» **What the exercise asks**
Using the listing below, copy exactly the lines from the one containing "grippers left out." to the one containing "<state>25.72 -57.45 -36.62", both lines included, and no others.

» **Information shown**
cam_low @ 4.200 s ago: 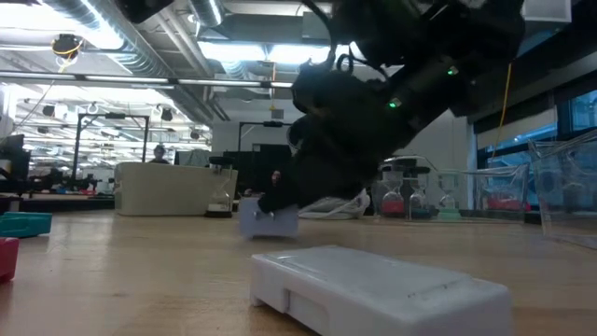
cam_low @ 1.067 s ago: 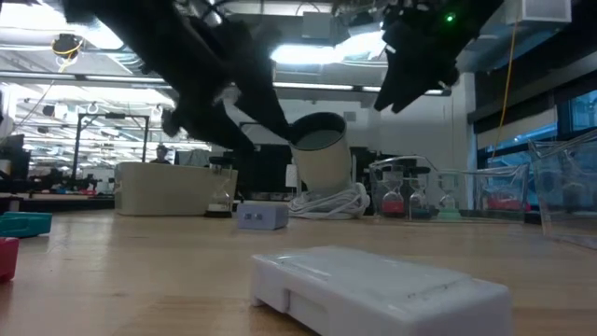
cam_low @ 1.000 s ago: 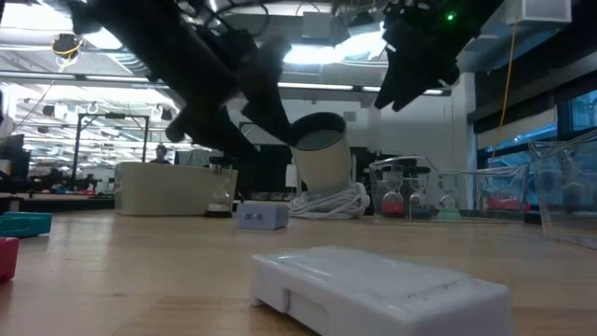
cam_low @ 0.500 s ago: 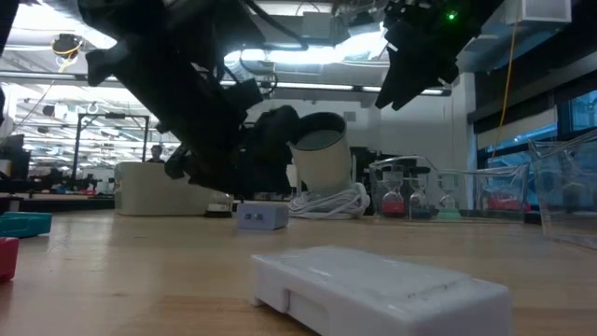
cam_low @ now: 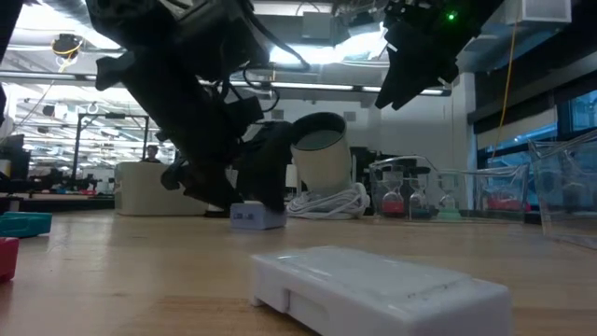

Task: Pick & Place Office items
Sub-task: Put the light blue charger adapter into the gray bin

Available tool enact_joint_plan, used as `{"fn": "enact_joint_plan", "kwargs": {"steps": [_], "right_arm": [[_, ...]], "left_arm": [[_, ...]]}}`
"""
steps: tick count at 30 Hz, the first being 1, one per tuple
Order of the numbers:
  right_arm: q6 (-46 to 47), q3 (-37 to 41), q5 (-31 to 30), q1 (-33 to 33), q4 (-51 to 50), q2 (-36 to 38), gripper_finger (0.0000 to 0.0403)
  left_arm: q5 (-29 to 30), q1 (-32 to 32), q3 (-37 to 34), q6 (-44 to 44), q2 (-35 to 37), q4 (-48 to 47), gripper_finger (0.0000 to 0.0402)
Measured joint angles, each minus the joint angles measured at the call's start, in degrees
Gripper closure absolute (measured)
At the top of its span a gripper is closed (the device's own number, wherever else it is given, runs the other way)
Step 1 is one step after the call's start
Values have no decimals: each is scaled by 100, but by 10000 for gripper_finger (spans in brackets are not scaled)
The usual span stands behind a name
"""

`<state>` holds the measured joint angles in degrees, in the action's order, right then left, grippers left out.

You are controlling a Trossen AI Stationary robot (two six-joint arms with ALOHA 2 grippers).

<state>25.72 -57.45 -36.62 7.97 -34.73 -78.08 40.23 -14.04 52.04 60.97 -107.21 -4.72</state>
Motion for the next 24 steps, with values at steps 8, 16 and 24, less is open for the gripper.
{"fn": "enact_joint_plan", "kwargs": {"steps": [8, 16, 24], "right_arm": [[3, 0, -2, 0, 2, 0, 60], [20, 0, 0, 0, 1, 0, 60], [39, 0, 165, 0, 1, 2, 60]], "left_arm": [[-204, 87, 21, -43, -182, 50, 103], [-206, 68, 19, -26, -50, -71, 158], [-465, 68, 122, -483, 446, -216, 191]]}}
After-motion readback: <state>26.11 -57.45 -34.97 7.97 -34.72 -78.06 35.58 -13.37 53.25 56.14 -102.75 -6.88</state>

» **Output**
`<state>` holds the measured joint angles in degrees, in the action's order, right then left, grippers left out.

You are controlling a Trossen AI Stationary robot (two six-joint arms with ALOHA 2 grippers).

<state>25.72 -57.45 -36.62 7.97 -34.73 -78.08 40.23 -14.04 52.04 60.97 -107.21 -4.72</state>

The response to this exercise is now complete.